Some passages of the letter:

The ascendancy of a demagogic candidate and his message, with the angry constituency he is fueling, is a threat to both the values of our faith and the health of our democracy. Donald Trump directly promotes racial and religious bigotry, disrespects the dignity of women, harms civil public discourse, offends moral decency, and seeks to manipulate religion. This is no longer politics as usual, but rather a moral and theological crisis, and thus we are compelled to speak out as faith leaders….
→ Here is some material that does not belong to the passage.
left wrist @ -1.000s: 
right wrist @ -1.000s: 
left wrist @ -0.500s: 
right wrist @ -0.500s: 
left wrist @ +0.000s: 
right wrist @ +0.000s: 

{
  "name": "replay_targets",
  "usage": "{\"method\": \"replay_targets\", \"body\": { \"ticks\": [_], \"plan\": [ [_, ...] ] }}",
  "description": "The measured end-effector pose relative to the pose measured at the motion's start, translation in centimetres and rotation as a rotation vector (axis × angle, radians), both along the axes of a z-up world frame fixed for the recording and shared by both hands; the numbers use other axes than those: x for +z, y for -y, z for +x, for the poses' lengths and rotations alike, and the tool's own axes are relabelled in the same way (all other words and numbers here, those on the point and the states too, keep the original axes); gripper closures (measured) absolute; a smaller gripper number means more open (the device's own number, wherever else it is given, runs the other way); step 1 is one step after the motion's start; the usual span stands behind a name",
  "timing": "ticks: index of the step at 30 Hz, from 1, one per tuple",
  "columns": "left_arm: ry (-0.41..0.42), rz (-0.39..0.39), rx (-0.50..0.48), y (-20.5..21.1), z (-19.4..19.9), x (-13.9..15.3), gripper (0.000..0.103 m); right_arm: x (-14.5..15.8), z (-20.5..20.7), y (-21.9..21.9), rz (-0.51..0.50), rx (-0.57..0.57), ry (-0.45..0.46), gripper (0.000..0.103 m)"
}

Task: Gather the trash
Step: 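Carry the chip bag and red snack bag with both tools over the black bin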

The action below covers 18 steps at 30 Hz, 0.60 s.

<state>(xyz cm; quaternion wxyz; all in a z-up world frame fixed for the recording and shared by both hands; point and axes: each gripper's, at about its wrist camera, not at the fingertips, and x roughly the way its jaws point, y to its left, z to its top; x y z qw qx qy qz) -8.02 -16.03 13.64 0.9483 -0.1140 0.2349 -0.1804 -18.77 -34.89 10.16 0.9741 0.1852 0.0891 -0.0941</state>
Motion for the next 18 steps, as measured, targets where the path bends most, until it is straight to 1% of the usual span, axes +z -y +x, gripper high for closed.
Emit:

This is not merely an electoral debate in which Christians hold legitimately differing policy views from one another. Rather, it is a public test of Christian truth and discipleship. History records other moments that beckoned churches to publicly confess the truths of faith in order to confront political movements that represented a deceitful and dangerous attack on the gospel—-to try to clarify faithful Christian witness in a time of crisis.

Crisis, indeed. Like I said, I would have signed the letter. Tell your grandchildren.

But I am hardly endorsing the other candidate. Washington Post quoted one pro-life evangelical lady: “Who would Jesus have voted for, Herod or Pilate?” Such a situation confronts the pro-life voter.

Washington Times Jan 17 1991Now, while we find ourselves on the subject of humble boasts I could make to your grandchildren:

On January 14, 1991, I participated–with at least one of the signatories of the above letter–in a march protesting the war in Iraq.

Yes, I protested not only the second Iraq war, but the first one, too (known as the Gulf War). I can remember the welcome taste of the hot black coffee some left-wing organization offered us marchers at the corner of 22nd St. and Massachusetts Ave. on that damp, chilly night.

Anyway, I bring this up because, if you ask me, the real problem we have is: “the cult of the presidency.” Mr. Gene Healy wrote a book with that title, and a sequel.

Here’s a concatenation of quotes:

Americans have looked to the presidency for far too much. The hopes and dreams we’ve invested in the office have transformed it into a constitutional monstrosity, too powerful to be trusted and too weak to deliver the miracles we crave…

Most of the complaints dominating the airwaves and the op-ed pages [insisting that the federal government stop the BP Deepwater Horizon oil leak in spring 2010] smacked of a quasi-religious conception of the presidency…[emphasis added]

Our government has become a runaway train–and presidential elections increasingly look like a struggle to determine who gets to sit in the front cab and pretend he’s driving.